• **TRY IT**
This task calls for copying each line below that contains "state".

• **COLLECTED DATA**
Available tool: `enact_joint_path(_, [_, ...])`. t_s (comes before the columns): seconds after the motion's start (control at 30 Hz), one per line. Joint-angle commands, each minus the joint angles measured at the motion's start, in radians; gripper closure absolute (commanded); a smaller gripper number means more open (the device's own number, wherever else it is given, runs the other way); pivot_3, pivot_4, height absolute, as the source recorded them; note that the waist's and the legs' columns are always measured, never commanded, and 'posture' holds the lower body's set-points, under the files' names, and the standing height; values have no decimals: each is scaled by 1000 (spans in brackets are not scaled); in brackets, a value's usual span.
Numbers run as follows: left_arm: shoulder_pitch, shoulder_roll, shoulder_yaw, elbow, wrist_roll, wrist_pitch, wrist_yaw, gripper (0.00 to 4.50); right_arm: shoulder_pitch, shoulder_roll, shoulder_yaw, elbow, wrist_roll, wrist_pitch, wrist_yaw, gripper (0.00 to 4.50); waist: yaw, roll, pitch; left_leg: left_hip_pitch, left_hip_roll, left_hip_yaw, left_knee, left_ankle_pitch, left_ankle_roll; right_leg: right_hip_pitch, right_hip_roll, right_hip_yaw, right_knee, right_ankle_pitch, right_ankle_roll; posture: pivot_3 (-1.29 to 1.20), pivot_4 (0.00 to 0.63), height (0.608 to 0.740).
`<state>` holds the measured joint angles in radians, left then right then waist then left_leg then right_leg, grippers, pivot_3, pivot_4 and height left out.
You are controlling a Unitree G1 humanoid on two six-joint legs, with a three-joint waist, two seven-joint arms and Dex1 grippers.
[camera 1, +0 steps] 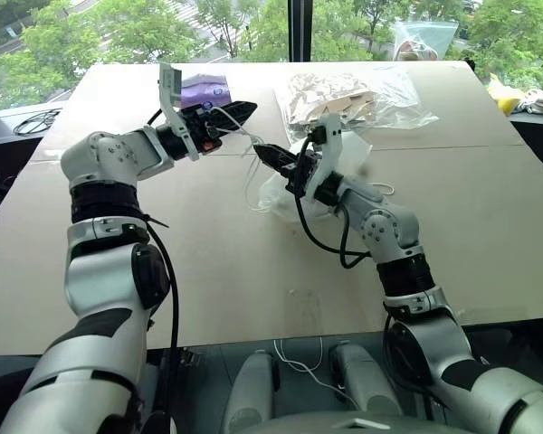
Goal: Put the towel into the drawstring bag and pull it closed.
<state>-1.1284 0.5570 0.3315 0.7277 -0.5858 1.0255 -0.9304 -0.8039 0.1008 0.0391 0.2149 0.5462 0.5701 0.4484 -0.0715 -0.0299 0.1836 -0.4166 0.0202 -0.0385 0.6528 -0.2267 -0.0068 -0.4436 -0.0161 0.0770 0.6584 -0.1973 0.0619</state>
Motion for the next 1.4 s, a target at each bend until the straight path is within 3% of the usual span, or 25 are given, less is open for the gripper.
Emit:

• **FINISHED TASK**
`<state>` holds the measured joint angles in radians, left then right then waist then left_leg then right_leg, grippers, pivot_3, pivot_4 and height left out.
<state>-1.1284 0.5570 0.3315 0.7277 -0.5858 1.0255 -0.9304 -0.8039 0.1008 0.0391 0.2149 0.5462 0.5701 0.4484 -0.0715 -0.0299 0.1836 -0.4166 0.0202 -0.0385 0.6528 -0.2267 -0.0068 -0.4436 -0.0161 0.0770 0.6584 -0.1973 0.0619</state>

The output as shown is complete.